Aku terus melihat kebelakang dan melihat langsung sosok perempuan yang berada di kursi roda itu, dia benar-benar Bela, benarkan, aku tidak mungkin salah orang, aku lambaikan tanganku kearahnya, "Hai kawan, masih ingat denganku," aku berkata di pikiranku saat melambaikan tangan, tapi dia melihat, namun begitulah, Bela kelihatanya pura-pura tidak melihat, pasti ada alasanya, tapi yang penting dia sehat-sehat saja.

Kami mulai berjalan dan entah siapa yang memulai, tiba-tiba rombongan kami berjalan sambil menyanyikan lagu 'Rasa Sayange.' Hari ini terlalu banyak lagu, dan terlalu banyak emosi, hari ini serasa semua hal yang terjadi sangat lah emosional.

Di kelas Bahasa Inggris Tarapan, dosen kami menanyakan tentang kata yang tepat untuk demonstrasi mahasiswa yang kami lihat.

Aku melihat Amel memejamkan mata, mungkin dia sedang membayangkan sesuatu. Aku mencoba memejamkan mata, mungkin dengan hal ini aku dapat memilih kata yang tepat untuk aksi demonstran mahasiswa, namun aku tidak mendapatkan apa-apa. Saat aku membuka mata, sang dosen sudah berdiri di sampingku dan menepuk bahuku.

"Apa sudah mendapatkan kata yang tepat?" kata sang dosen.

"Gelap gulita," saat aku memejamkan mata, hanya suasana gelap aku rasakan.

"Drakness (kegelapan). Bapa kira, kamu akan memilih kata frenship (persahabatan), atau solidarity (solidaritas). Seperti Husain, dia memilih kata refrom (pembaharuan). Mengapa harus Drakness?" Disaat dosen kami berbicara, Julius melihat kearahku sambil tersenyum licik. "Julius, kata apa yang kamu dapat?"

"Fool (goblok)," katan Julius sambil melihatku. Kurang ajar! kau yang goblok!

Di minggu yang lalu dikelas ini, dosen kami mengajarkan beberapa kata romantis di dalam bahasa Inggris, yang paling aku ingat adalah kata eternity (kekekalan). Apakah drakness termasuk kata romantis? Apakah gelap gulita adalah kata teromantis dalam bahasa Indonesia? Tentu bukan.

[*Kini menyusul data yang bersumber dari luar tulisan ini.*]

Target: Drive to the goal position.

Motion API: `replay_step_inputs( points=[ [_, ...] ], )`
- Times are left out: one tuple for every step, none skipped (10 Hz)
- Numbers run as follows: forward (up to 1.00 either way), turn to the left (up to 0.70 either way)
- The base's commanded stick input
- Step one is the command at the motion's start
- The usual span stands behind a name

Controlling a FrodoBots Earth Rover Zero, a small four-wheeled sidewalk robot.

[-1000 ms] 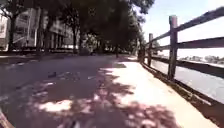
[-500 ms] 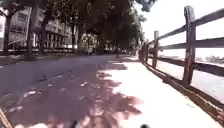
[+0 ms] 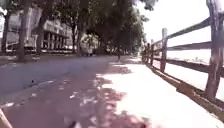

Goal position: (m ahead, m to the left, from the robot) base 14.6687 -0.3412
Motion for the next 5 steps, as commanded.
replay_step_inputs(
  points=[
    [1.00,0.00],
    [1.00,0.00],
    [1.00,0.00],
    [1.00,0.00],
    [1.00,0.00]
  ],
)
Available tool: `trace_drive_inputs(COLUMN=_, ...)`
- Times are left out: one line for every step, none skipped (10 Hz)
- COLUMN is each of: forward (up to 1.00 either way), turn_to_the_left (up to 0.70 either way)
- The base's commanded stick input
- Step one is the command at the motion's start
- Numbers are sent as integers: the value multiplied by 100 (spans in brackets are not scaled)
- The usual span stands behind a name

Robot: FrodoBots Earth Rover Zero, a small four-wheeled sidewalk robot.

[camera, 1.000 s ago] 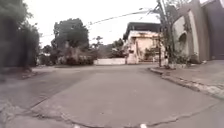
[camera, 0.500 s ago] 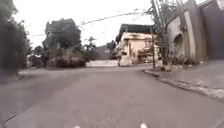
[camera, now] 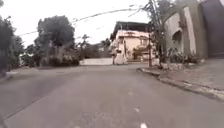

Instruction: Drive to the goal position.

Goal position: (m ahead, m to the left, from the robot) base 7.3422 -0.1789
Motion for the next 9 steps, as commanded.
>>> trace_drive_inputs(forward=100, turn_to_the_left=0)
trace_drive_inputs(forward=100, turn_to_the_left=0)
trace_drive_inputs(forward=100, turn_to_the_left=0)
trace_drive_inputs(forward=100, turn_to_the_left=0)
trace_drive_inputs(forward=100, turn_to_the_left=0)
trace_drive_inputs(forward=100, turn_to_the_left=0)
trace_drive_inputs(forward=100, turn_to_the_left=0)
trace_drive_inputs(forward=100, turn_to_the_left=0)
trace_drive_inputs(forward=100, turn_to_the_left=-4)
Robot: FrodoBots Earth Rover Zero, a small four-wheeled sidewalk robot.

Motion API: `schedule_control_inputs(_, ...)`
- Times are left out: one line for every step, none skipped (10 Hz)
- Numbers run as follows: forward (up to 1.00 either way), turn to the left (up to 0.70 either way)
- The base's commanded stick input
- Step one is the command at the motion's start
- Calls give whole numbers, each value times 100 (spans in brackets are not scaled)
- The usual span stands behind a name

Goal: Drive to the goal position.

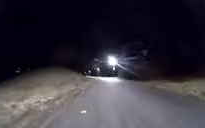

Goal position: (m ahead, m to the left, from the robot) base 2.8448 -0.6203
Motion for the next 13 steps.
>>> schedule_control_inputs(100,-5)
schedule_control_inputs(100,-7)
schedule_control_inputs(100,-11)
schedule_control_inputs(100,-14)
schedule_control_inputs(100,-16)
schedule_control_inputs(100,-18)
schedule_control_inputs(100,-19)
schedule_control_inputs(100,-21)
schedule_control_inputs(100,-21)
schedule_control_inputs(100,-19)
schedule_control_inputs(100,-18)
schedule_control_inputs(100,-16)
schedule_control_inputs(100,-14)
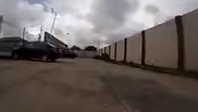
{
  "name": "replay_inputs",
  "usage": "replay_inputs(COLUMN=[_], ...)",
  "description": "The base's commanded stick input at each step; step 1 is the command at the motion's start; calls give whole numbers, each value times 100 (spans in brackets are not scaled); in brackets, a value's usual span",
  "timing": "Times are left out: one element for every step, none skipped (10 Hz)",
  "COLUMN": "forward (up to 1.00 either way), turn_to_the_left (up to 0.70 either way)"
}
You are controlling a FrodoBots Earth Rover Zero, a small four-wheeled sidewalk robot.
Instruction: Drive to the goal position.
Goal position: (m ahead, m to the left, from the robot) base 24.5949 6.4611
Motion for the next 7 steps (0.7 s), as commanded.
replay_inputs(forward=[30,30,30,30,30,30,30], turn_to_the_left=[0,0,0,0,0,0,0])
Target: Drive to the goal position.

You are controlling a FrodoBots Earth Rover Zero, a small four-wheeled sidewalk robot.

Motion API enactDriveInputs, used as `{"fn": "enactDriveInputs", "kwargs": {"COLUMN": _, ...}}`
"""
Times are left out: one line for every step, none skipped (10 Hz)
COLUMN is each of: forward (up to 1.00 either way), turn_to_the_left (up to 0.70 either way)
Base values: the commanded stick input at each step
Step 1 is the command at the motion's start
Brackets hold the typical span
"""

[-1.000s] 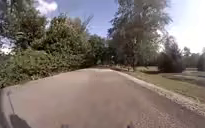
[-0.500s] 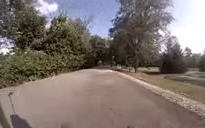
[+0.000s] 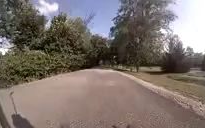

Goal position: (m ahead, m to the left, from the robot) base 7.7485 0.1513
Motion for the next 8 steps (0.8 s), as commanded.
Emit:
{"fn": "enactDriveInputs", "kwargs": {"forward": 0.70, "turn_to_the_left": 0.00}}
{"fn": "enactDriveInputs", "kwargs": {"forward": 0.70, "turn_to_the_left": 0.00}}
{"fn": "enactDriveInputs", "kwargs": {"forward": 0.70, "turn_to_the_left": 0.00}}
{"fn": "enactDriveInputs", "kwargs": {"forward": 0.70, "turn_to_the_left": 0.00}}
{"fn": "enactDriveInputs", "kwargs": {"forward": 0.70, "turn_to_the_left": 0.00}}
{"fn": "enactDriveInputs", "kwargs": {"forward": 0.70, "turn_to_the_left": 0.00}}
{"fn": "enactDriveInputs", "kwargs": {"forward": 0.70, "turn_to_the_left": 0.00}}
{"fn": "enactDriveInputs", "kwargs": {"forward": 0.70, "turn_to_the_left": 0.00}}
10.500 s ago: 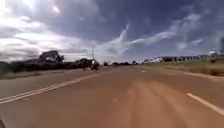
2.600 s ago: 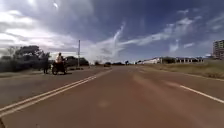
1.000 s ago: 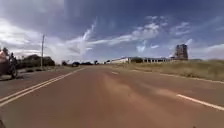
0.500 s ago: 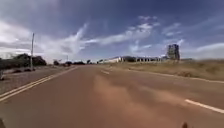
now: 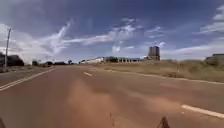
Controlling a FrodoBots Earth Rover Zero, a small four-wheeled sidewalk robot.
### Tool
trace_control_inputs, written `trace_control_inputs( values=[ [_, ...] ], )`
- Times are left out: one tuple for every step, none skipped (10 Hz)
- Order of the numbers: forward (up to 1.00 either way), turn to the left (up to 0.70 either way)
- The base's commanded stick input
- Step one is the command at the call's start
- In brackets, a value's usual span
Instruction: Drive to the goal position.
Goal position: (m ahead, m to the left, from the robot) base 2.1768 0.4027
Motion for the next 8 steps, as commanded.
trace_control_inputs(
  values=[
    [1.00,0.00],
    [1.00,0.00],
    [1.00,0.00],
    [1.00,0.00],
    [1.00,0.00],
    [1.00,0.00],
    [1.00,0.00],
    [1.00,0.00]
  ],
)
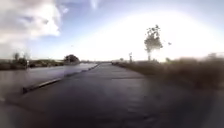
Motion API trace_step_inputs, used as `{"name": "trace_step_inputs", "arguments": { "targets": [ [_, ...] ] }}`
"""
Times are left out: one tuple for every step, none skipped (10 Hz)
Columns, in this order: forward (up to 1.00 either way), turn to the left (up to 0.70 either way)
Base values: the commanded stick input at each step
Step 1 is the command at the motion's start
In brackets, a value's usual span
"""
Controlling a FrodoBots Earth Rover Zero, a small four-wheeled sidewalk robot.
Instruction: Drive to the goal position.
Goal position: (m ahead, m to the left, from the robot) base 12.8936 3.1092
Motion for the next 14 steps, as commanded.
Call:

Gelap gulita adalah gambaran ketakutan yang menghantuiku dari dalam diri. Aku hanya orang kampung udik, yang tidak terlalu hal-hal sosial bahkan mungkin tidak tahu, seperti pisikologi atau para pengamat sosial di masyarakat. Melihat langsung beberapa kali bentrokan, membuatku teroma, rasa teroma itu ada di kepalaku, seperti kawat kail pancing yang menyangkut di tengorokan ikan, rasa teroma itu menyangkut di otak dan menjadi penyakit pikiran. Kadang saat menghadapi dan merasakan bentrokan, aku sangat ketakutan, ingin rasanya segera lari menyelamatkan diri seperti tikus, tapi aku terlalu takut untuk lari. Sulit untuk melarikan diri saat kita sadar, bahwa kita tidak punya harapan dan tempat untuk lari.

Kau tidak diijinkan lari atau mengibarkan bendera putih, selama bos terakhir belum di kalahkan.